Крепко погуляли. Последними из подвала вышли. Правда, Павлыч выйти не мог – вывели. Поймали такси, отвезли старика. У дверей поставили и зазвонили. Не стали ждать, что дальше будет. Главное, было Павлыча к двери припереть, поскольку он все время норовил на пол сесть.
Спрашиваю у Долинского: с какой причины хлопцы сегодня распетушились?
– У каждого, – говорит, – свой интерес. Лично я у Павлыча на завтра отпросился. Набрыдло мне, Федя, друг любезный.
– Не понял, – говорю.
– Набрыдло всенародно мощь свою демонстрировать. Предпочитаю с женщиной наедине. В горизонтальном положении. Мне так удобней. Не хочу быть гегемоном. У меня спина битая…
Долинский – парень что надо! Только мудак. Сдвинутый по фазе. И мне их речи до печи, так сказать, по-русски – до нижней гузки. Я что, малахольный – принимать их трепотню всерьез? Но парад – все одно милое дело. Жаль, редко бывает. Меня спроси, приказал бы: день – парад, день – на работу. Как в Африке! Говорят, в Африке так. Не знаю. Я там не был. И Долинский не был. А если парады не нравятся, ему там и делать нечего. Спели мы на пару «Не нужен мне берег турецкий» и разошлись по домам. У меня время без лимита, вольный казак, а на него, бедолагу, возможно, шипеть будут.
Дорогой, помню, еще мильтона с наступающим поздравил, на всякий случай.

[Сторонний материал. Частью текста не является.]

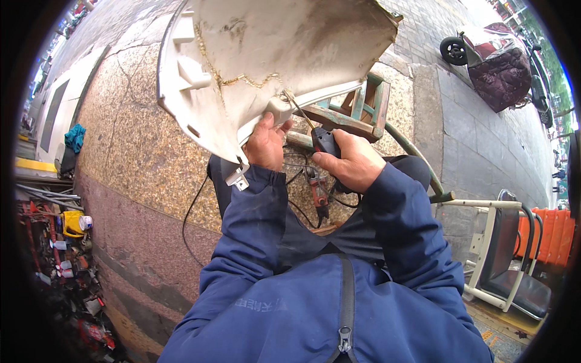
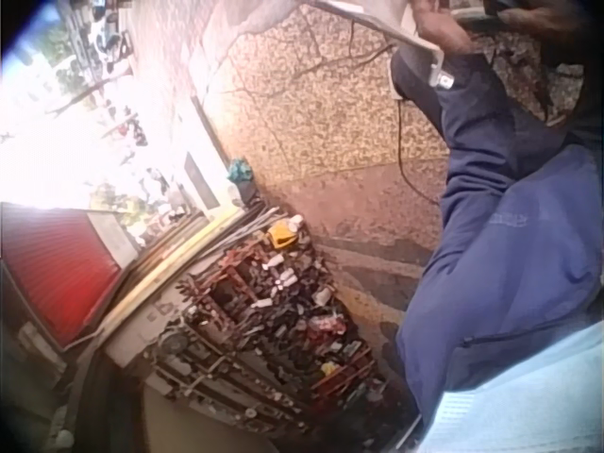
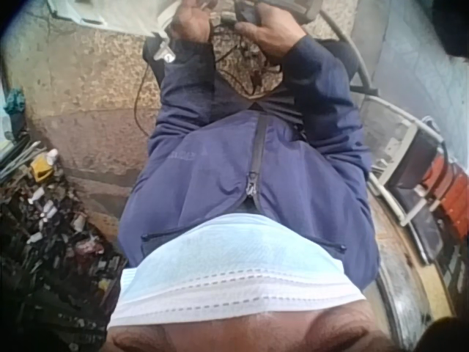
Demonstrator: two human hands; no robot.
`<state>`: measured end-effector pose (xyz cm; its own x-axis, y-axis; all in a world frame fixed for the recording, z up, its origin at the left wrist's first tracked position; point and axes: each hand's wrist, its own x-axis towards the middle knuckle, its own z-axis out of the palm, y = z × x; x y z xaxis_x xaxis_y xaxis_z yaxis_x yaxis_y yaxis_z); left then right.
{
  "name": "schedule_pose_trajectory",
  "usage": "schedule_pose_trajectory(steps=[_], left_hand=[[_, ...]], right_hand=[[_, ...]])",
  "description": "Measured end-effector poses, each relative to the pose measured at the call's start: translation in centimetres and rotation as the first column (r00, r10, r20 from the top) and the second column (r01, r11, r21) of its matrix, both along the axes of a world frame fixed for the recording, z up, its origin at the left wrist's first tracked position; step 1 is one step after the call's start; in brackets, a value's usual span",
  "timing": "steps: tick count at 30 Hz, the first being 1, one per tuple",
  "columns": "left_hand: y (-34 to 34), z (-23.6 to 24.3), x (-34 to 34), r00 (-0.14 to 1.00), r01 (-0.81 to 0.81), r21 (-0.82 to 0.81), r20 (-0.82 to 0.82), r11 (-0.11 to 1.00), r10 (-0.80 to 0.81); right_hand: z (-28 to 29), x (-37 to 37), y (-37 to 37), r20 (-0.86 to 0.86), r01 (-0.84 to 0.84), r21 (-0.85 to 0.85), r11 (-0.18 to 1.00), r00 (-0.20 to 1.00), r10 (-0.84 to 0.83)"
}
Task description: The person uses a handheld hot-air welding tool to melt and fuse a crack on a black plastic motorcycle fender. They hold the fender with one hand and guide the tool along the damaged seam, then flip the part to continue welding on the underside.
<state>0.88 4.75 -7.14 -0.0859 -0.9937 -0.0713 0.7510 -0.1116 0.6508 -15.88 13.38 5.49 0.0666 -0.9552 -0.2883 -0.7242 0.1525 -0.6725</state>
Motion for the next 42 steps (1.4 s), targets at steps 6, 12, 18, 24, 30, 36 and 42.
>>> schedule_pose_trajectory(steps=[6, 12, 18, 24, 30, 36, 42], left_hand=[[-0.1, -0.3, 0.0, 1.0, -0.01, 0.022, -0.014, 1.0, 0.01], [-0.4, -0.7, 0.3, 1.0, 0.008, 0.005, -0.023, 1.0, -0.008], [-0.5, -0.9, 0.7, 0.999, 0.04, -0.003, -0.026, 0.999, -0.04], [-0.5, -0.9, 1.0, 0.998, 0.052, -0.006, -0.02, 0.999, -0.052], [-0.6, -0.8, 1.0, 0.998, 0.053, -0.001, -0.034, 0.999, -0.053], [-0.6, -0.7, 1.1, 0.998, 0.061, -0.008, -0.024, 0.998, -0.061], [-0.5, -0.5, 1.2, 0.997, 0.07, -0.01, -0.031, 0.997, -0.071]], right_hand=[[-0.9, -1.1, -0.3, 0.0, -0.024, -0.027, 0.999, 1.0, 0.024], [-2.2, -3.0, -1.2, 0.016, -0.051, -0.023, 0.998, 0.999, 0.051], [-3.1, -4.1, -2.1, 0.025, -0.091, -0.046, 0.995, 0.995, 0.092], [-3.4, -4.9, -2.5, 0.125, -0.105, -0.069, 0.992, 0.986, 0.113], [-3.1, -5.8, -3.3, 0.062, -0.159, -0.038, 0.987, 0.985, 0.161], [-3.3, -5.9, -3.9, 0.057, -0.157, 0.004, 0.988, 0.986, 0.156], [-3.2, -6.0, -4.1, 0.083, -0.163, 0.023, 0.986, 0.983, 0.161]])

Наутро – ё-моё! – в глазах муть, голова чугуном, стены качаются. Пошуровал в кладовке, где бутылки, слил остатки, набралось почти полный стакан. Портвейном пахнет! Полегчало… Холодный капустник похлебал и – на парад. При галстуке, рубаха белая – аж одевать совестно.
…На улице народу полно, музыка старается как угорелая. Пока до наших добрался, начальство уже в сборе. За ручку здороваются, и я в ответ рад. Только Павлыч в расстройстве, сквозь зубы спрашивает:
– Где эти разгильдяи?
Я глаза делаю:
– Кто, Павлыч?
– Как это кто? Долинский и вся банда.
– Отпросились, – говорю.
Павлыч вздохнул с облегчением.
– Фуй, я думал – самовольничают. Не знаешь, кто отпус тил?